## Excerpted records
■ ■ ■ ■ ■

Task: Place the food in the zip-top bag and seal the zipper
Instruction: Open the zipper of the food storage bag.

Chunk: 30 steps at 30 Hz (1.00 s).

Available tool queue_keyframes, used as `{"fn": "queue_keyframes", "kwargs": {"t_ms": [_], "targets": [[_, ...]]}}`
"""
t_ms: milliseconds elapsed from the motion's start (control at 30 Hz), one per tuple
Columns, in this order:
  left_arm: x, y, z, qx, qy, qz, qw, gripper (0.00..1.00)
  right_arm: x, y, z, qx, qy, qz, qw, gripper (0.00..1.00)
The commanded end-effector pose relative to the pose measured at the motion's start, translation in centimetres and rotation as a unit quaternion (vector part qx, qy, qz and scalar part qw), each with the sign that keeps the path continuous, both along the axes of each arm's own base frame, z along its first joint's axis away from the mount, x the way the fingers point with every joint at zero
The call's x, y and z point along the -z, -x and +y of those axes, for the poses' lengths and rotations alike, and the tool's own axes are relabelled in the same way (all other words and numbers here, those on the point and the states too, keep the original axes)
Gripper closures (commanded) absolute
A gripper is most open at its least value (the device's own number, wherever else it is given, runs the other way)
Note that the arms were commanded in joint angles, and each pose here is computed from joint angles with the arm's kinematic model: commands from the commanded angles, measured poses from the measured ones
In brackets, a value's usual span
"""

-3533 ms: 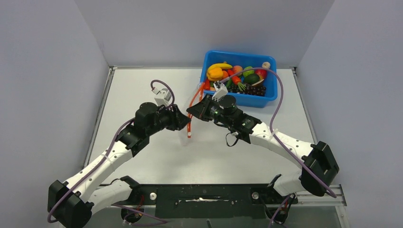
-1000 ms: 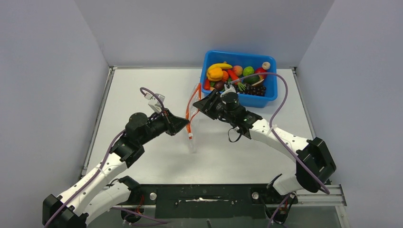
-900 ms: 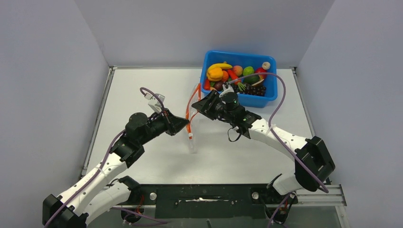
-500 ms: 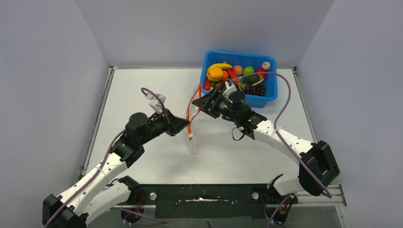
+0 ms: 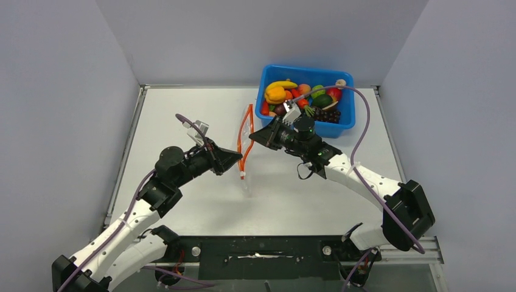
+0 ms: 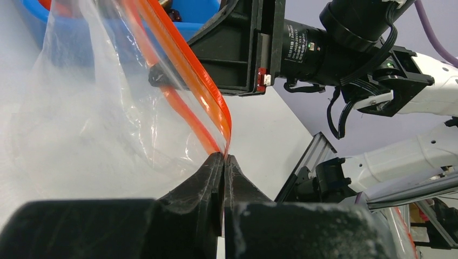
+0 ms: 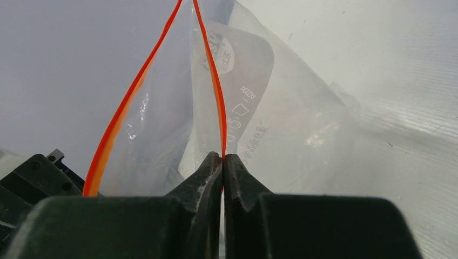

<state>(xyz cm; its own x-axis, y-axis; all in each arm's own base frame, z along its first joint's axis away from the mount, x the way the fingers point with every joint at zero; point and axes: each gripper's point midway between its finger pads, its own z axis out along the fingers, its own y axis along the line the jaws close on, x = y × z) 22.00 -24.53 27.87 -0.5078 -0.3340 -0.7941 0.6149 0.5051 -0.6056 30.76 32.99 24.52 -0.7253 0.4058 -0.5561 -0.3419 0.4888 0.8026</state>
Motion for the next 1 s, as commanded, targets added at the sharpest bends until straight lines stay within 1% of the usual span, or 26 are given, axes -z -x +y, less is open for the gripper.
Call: {"fn": "queue_keyframes", "kwargs": {"t_ms": [0, 133, 233, 300, 367, 467, 567, 900, 933, 967], "targets": [[-1.8, 0.0, 0.5, -0.009, 0.0, -0.04, 0.999, 0.98, -3.0, -0.1, -0.6, 0.006, 0.006, -0.052, 0.999, 1.0], [-0.9, -1.4, 2.1, -0.062, -0.056, -0.026, 0.996, 0.65, -4.7, -0.4, -2.0, 0.031, 0.053, -0.086, 0.994, 1.0], [-2.0, -2.1, 2.7, -0.082, -0.074, -0.031, 0.993, 0.49, -5.8, -0.3, -2.4, 0.039, 0.094, -0.107, 0.989, 1.0], [-3.1, -2.3, 2.6, -0.085, -0.073, -0.035, 0.993, 0.41, -6.7, -0.2, -2.5, 0.04, 0.114, -0.119, 0.985, 1.0], [-4.6, -2.7, 2.4, -0.085, -0.065, -0.044, 0.993, 0.38, -6.9, 0.1, -2.5, 0.036, 0.136, -0.125, 0.982, 1.0], [-6.0, -2.9, 1.4, -0.067, -0.051, -0.056, 0.995, 0.36, -7.2, 0.3, -2.2, 0.039, 0.157, -0.129, 0.978, 1.0], [-6.6, -3.3, 0.3, -0.05, -0.038, -0.063, 0.996, 0.35, -7.2, 0.6, -1.5, 0.032, 0.157, -0.127, 0.979, 1.0], [-3.7, -5.9, -0.7, -0.065, -0.062, -0.034, 0.995, 0.35, -7.4, 1.0, 0.6, 0.027, 0.135, -0.127, 0.982, 1.0], [-3.3, -6.0, -0.7, -0.066, -0.065, -0.032, 0.995, 0.36, -7.3, 1.0, 0.8, 0.024, 0.135, -0.126, 0.982, 1.0], [-2.9, -6.2, -0.8, -0.067, -0.07, -0.03, 0.995, 0.4, -7.2, 1.1, 1.1, 0.021, 0.135, -0.126, 0.983, 1.0]]}}
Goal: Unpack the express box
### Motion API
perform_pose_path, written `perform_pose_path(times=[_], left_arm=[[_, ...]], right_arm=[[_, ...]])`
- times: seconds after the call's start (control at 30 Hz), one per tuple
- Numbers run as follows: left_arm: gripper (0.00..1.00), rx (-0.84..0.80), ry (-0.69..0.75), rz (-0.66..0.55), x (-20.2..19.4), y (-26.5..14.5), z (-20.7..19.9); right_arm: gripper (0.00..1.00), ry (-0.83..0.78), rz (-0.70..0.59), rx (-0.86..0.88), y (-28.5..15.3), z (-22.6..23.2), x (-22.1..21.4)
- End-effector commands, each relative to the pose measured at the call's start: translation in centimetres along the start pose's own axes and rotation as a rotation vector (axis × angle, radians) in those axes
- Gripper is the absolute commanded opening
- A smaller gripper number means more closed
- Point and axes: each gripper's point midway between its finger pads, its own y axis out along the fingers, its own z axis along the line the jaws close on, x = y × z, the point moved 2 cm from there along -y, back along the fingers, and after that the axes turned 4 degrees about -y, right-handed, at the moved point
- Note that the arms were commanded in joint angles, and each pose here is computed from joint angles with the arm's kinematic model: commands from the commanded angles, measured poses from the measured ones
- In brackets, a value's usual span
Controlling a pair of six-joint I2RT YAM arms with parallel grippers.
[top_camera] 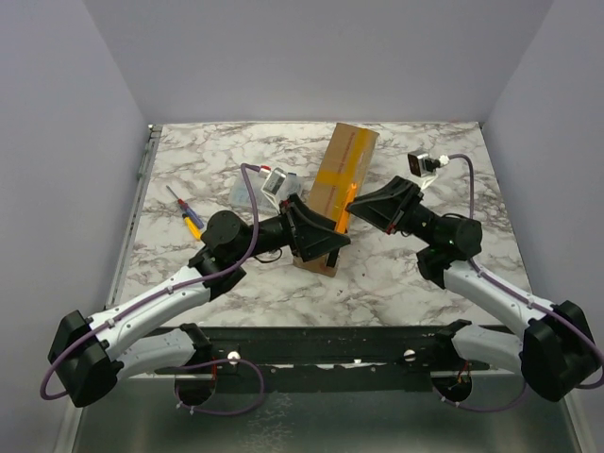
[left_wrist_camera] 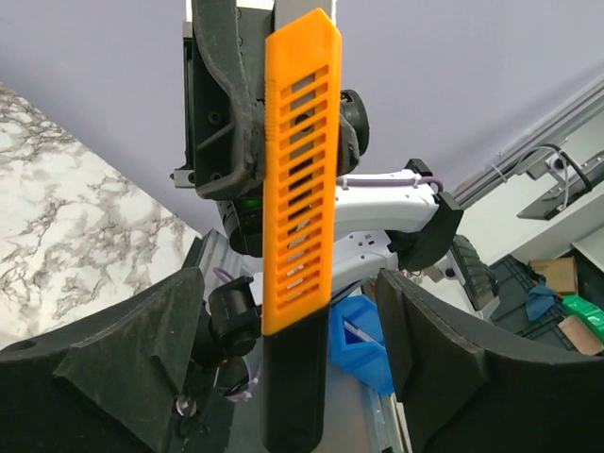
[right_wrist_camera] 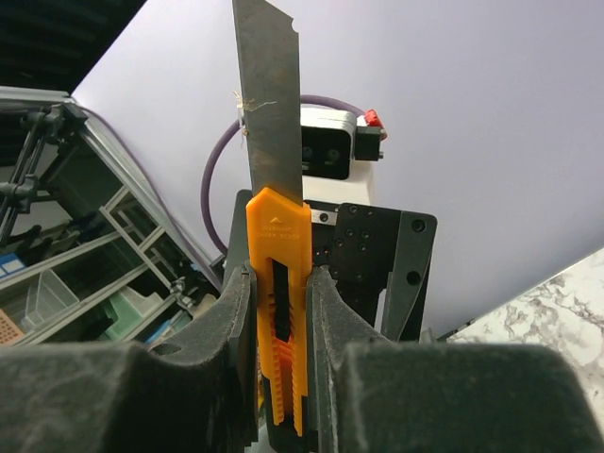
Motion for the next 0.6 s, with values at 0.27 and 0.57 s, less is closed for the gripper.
perform_pose_path(times=[0.27,0.57], left_arm=[[0.25,0.208,0.145,-0.069,2.0,0.2,2.8],[0.00,0.733,0.250,-0.106,3.6,-4.1,8.8]], right_arm=[[0.00,0.024,-0.034,0.026,0.1,0.2,-0.7],[0.63,0.028,0.066,-0.390,-0.4,-6.4,-2.0]])
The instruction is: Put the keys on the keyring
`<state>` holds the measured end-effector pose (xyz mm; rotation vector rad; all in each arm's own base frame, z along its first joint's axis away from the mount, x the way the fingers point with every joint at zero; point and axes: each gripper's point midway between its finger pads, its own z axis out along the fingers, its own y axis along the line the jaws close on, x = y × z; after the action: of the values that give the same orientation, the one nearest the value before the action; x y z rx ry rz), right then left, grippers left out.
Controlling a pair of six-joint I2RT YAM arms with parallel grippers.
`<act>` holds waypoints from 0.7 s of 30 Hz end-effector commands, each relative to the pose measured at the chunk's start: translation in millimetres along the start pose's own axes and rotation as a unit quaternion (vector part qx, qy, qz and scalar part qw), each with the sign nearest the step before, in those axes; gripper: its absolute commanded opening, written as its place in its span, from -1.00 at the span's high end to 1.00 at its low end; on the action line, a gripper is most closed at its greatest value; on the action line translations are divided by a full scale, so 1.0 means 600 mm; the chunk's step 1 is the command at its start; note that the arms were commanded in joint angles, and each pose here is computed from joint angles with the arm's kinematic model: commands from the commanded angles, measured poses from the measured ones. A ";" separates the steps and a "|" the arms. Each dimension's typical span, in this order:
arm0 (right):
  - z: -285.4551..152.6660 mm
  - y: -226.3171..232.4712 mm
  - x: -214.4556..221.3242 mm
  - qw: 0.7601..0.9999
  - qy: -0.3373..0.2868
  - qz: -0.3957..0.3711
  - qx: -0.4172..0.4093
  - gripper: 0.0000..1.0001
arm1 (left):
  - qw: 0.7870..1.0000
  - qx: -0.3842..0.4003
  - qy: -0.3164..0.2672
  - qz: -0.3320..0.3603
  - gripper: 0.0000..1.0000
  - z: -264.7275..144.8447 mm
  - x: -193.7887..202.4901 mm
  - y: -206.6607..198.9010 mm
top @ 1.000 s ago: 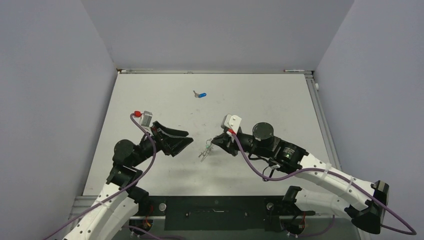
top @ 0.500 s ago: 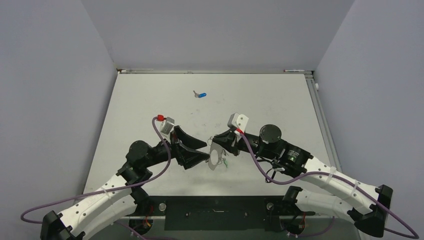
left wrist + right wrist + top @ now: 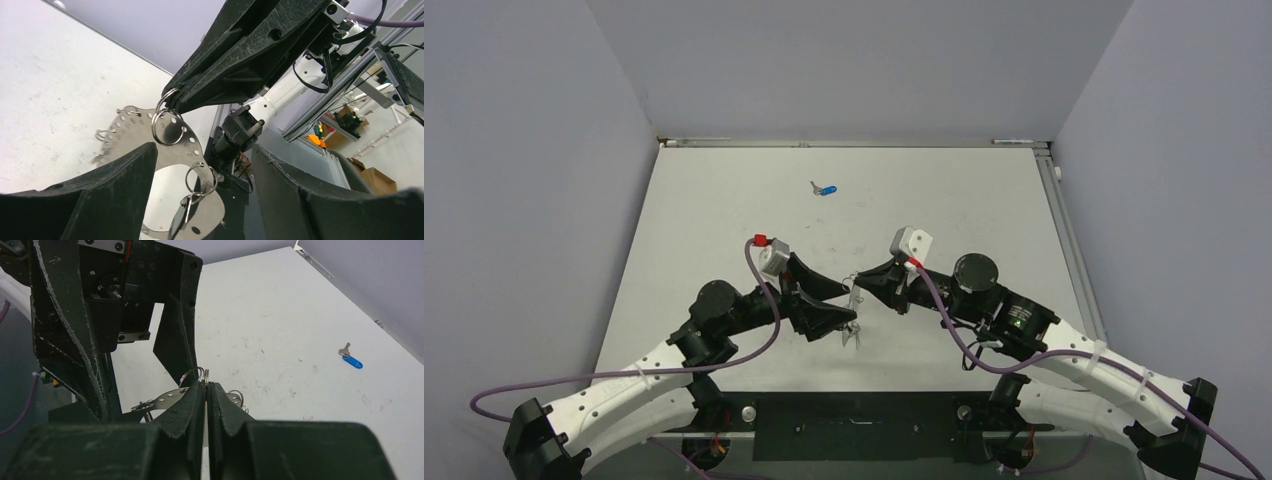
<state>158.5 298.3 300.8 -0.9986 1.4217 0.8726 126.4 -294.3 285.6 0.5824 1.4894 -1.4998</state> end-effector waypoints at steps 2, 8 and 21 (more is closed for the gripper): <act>-0.017 -0.002 -0.069 0.998 -0.069 0.007 0.013 0.90 | 0.998 0.019 -0.045 0.049 -0.29 0.007 -0.057 -0.029; -0.022 0.008 -0.077 0.997 -0.073 0.013 0.000 0.90 | 0.996 0.002 -0.057 0.062 -0.32 0.005 -0.065 -0.021; -0.033 0.017 -0.078 0.997 -0.070 0.014 -0.013 0.90 | 0.987 -0.024 -0.106 0.114 -0.40 0.002 -0.113 -0.017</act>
<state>149.5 287.9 317.7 -0.9478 1.3984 0.9129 146.0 -281.2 310.0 0.5334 1.3675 -1.3352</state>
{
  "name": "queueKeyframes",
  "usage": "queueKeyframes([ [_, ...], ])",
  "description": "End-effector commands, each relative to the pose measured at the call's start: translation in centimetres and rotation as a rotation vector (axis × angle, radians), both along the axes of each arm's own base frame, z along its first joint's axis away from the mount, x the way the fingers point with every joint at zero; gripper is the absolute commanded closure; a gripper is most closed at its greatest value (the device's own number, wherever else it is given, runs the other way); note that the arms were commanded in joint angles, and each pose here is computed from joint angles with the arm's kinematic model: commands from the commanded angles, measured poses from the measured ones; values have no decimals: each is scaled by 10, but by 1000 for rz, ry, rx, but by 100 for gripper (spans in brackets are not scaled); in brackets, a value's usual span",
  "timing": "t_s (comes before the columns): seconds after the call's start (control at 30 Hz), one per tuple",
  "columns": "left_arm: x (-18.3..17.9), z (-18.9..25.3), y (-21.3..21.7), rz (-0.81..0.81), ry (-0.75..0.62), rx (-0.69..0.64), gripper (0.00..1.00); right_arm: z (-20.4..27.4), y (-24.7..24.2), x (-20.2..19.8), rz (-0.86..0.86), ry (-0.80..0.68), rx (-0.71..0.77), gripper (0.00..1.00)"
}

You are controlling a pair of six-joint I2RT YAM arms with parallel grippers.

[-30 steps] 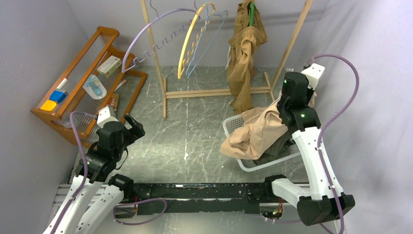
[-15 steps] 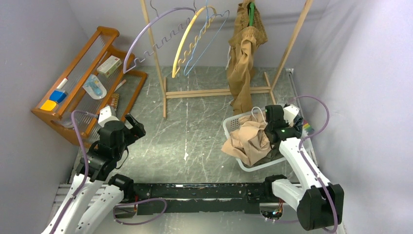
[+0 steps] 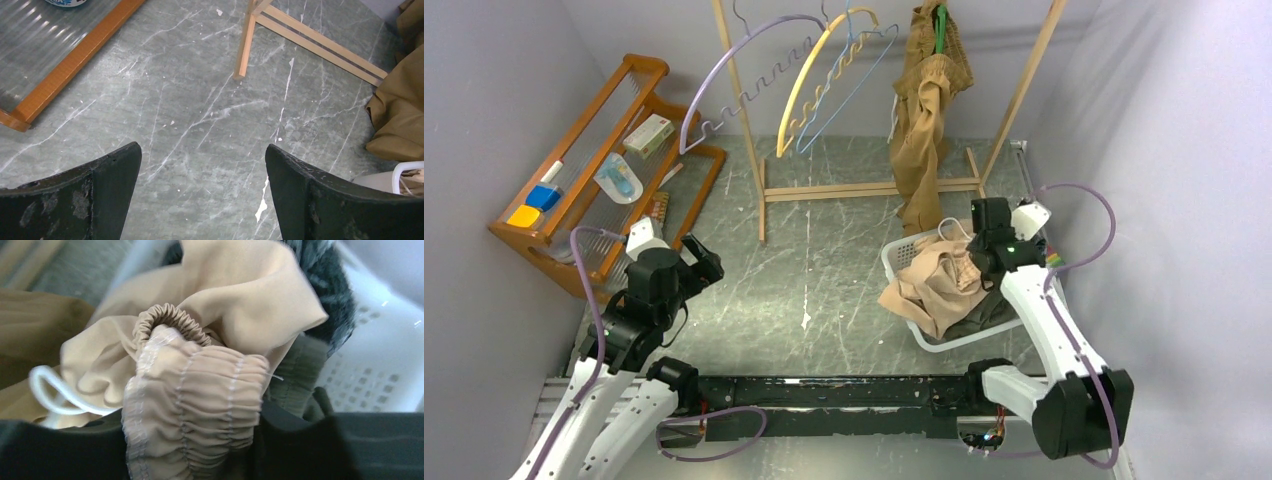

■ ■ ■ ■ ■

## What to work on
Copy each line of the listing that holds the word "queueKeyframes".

## Task response
  "name": "queueKeyframes",
  "usage": "queueKeyframes([ [_, ...], ])",

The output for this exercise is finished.